THE TASK =>
Copy each line of the data beneath in which the word "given" appears.

INPUT =>
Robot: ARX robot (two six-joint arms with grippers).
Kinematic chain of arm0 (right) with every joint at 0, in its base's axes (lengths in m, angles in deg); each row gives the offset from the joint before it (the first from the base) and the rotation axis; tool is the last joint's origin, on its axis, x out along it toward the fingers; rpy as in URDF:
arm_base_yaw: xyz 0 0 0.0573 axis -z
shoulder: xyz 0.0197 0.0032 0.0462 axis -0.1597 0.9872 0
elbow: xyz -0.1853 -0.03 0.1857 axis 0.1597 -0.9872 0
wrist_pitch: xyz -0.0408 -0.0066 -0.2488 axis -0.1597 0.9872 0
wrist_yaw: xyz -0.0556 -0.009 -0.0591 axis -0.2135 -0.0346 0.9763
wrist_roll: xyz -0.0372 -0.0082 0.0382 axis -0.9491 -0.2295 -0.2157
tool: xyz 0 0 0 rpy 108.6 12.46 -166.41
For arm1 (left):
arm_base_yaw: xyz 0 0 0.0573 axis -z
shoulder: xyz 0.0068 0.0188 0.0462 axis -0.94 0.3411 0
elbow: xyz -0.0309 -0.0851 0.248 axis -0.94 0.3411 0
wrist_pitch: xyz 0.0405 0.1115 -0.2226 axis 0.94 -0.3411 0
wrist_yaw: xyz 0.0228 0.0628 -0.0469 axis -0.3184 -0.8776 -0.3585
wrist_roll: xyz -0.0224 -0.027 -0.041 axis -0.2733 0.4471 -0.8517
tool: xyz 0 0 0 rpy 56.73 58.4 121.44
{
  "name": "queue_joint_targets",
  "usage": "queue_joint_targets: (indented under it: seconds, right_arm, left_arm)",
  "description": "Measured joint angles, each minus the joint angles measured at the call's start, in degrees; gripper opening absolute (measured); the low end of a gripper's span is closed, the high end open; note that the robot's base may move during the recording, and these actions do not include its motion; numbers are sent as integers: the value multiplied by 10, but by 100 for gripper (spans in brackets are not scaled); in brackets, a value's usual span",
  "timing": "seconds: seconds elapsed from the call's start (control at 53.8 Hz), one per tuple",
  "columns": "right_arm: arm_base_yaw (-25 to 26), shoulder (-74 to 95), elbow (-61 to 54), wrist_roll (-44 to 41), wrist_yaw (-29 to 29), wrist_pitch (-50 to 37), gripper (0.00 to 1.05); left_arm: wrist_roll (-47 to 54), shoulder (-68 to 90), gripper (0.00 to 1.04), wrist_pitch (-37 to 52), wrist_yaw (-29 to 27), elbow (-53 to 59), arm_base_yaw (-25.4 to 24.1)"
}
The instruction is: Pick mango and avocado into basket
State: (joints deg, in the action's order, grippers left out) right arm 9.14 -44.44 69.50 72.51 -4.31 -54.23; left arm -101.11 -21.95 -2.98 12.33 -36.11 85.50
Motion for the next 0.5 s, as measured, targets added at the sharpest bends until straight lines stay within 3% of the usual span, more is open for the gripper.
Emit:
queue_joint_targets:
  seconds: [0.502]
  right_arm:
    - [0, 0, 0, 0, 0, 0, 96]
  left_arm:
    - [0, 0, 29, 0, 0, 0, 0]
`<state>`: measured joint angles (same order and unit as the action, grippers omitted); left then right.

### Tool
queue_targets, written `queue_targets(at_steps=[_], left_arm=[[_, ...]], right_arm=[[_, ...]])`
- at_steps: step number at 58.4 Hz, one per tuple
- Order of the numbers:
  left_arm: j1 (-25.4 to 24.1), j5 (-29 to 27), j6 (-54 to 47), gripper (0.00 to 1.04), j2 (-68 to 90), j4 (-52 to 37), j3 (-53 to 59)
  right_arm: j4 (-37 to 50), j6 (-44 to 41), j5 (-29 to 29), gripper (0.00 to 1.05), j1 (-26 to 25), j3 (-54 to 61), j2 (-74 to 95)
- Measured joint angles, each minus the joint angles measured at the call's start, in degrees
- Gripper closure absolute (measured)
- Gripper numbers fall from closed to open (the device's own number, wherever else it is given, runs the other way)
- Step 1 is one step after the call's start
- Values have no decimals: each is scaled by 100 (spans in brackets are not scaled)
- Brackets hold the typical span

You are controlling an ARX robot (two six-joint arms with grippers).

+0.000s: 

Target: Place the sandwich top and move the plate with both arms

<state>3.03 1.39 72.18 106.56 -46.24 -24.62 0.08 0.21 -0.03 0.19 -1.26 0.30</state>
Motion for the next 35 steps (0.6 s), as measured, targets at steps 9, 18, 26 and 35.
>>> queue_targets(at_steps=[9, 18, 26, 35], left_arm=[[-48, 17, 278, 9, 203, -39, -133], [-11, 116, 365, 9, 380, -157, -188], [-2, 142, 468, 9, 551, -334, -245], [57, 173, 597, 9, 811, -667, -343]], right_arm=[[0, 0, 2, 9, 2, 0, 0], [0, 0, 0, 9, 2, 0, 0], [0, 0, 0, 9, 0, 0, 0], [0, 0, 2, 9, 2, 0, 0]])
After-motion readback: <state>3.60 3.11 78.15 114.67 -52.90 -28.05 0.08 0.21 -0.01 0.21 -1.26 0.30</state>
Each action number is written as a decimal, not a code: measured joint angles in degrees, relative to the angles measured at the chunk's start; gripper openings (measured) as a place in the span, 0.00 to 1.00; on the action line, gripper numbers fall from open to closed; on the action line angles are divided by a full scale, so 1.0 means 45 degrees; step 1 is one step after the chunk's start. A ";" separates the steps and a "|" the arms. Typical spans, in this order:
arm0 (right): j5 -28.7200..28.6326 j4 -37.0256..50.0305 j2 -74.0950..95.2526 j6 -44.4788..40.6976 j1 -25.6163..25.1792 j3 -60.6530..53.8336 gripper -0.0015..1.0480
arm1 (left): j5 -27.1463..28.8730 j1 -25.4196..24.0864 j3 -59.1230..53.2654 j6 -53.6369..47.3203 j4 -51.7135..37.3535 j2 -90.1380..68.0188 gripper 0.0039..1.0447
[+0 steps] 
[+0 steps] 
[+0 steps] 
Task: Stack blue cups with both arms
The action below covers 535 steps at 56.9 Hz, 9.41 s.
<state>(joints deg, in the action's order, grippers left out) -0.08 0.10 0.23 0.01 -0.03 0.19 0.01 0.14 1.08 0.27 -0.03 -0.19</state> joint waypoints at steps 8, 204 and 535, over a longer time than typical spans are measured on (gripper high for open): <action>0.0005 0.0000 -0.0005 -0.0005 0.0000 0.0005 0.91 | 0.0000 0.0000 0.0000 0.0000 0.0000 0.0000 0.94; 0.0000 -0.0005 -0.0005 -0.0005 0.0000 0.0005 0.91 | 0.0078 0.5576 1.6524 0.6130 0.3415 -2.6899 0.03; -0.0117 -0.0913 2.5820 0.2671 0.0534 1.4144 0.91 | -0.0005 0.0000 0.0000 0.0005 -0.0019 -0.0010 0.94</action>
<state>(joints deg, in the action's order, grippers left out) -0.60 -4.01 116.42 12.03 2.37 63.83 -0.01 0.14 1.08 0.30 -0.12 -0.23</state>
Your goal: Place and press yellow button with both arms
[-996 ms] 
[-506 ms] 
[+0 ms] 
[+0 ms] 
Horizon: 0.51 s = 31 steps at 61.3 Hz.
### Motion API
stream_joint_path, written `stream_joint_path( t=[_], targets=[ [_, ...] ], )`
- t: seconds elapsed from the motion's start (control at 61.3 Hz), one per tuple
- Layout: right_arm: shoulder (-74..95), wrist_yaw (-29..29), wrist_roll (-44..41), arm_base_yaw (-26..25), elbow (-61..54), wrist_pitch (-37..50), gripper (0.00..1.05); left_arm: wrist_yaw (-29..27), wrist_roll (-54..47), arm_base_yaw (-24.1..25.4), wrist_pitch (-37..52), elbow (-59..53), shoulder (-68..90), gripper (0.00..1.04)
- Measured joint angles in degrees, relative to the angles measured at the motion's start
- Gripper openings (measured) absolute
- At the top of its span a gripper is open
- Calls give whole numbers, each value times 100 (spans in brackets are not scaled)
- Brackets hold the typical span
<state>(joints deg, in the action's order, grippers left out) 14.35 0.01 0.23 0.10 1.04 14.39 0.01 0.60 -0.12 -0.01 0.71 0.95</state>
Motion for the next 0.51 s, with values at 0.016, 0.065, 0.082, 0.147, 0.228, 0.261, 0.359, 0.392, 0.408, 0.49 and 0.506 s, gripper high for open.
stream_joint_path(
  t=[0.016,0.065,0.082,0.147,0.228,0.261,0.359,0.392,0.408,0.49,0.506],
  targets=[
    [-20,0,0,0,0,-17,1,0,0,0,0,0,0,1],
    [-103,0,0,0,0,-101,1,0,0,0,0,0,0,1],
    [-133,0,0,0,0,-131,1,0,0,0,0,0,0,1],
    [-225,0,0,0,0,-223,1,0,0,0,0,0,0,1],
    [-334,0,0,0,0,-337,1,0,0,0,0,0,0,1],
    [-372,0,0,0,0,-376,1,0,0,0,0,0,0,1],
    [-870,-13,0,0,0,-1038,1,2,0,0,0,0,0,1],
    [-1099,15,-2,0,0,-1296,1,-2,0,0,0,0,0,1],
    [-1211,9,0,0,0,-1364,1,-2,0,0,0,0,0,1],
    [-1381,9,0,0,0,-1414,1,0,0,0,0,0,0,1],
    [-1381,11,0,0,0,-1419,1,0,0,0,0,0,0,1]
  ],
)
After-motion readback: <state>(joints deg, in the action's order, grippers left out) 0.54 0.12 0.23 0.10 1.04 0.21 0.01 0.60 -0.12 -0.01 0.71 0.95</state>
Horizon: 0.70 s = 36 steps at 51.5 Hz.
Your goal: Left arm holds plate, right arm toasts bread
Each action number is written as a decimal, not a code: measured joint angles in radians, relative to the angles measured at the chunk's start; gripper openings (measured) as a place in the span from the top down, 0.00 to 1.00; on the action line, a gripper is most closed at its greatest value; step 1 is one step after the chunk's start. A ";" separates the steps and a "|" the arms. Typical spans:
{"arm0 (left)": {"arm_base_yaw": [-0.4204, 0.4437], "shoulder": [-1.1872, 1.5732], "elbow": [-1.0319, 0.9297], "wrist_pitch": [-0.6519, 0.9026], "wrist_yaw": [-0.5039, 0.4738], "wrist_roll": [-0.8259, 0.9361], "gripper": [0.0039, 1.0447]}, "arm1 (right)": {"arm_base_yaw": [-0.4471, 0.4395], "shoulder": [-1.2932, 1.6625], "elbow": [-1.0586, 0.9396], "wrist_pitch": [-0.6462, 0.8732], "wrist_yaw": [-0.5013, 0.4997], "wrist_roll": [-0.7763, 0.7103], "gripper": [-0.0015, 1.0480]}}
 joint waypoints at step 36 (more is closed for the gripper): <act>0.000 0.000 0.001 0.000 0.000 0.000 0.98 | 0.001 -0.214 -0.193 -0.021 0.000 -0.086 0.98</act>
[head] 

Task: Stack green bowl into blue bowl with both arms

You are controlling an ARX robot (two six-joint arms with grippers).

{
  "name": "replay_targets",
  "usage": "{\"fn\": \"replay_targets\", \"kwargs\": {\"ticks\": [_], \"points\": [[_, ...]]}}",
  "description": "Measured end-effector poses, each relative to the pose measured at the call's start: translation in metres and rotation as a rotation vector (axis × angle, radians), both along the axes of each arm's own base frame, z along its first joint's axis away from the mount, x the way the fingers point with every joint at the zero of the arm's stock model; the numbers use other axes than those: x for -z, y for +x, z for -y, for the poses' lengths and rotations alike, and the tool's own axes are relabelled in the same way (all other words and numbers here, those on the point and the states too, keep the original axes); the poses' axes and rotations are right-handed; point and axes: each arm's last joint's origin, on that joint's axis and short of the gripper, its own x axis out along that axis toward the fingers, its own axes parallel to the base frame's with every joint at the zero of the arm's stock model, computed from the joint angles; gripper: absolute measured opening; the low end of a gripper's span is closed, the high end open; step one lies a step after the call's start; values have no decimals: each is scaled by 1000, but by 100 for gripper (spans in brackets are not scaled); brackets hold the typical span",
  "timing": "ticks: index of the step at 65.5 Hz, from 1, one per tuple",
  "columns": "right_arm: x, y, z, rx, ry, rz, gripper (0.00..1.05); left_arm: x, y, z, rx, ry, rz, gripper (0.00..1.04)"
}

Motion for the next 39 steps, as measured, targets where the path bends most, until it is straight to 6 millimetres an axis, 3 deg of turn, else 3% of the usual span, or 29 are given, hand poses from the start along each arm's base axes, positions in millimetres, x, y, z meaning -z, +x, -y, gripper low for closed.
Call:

SOLUTION BELOW =>
- Gripper numbers fall from closed to open (the device's own number, wherever else it is given, runs the other way)
Motion for the next 39 steps, as measured, targets where the path bends most, until it is straight to 6 millimetres an axis, 3 deg of turn, else 3% of the usual span, or 29 are given, hand poses from the start along each arm's base axes, positions in millimetres, x, y, z meaning -z, +x, -y, gripper low for closed.

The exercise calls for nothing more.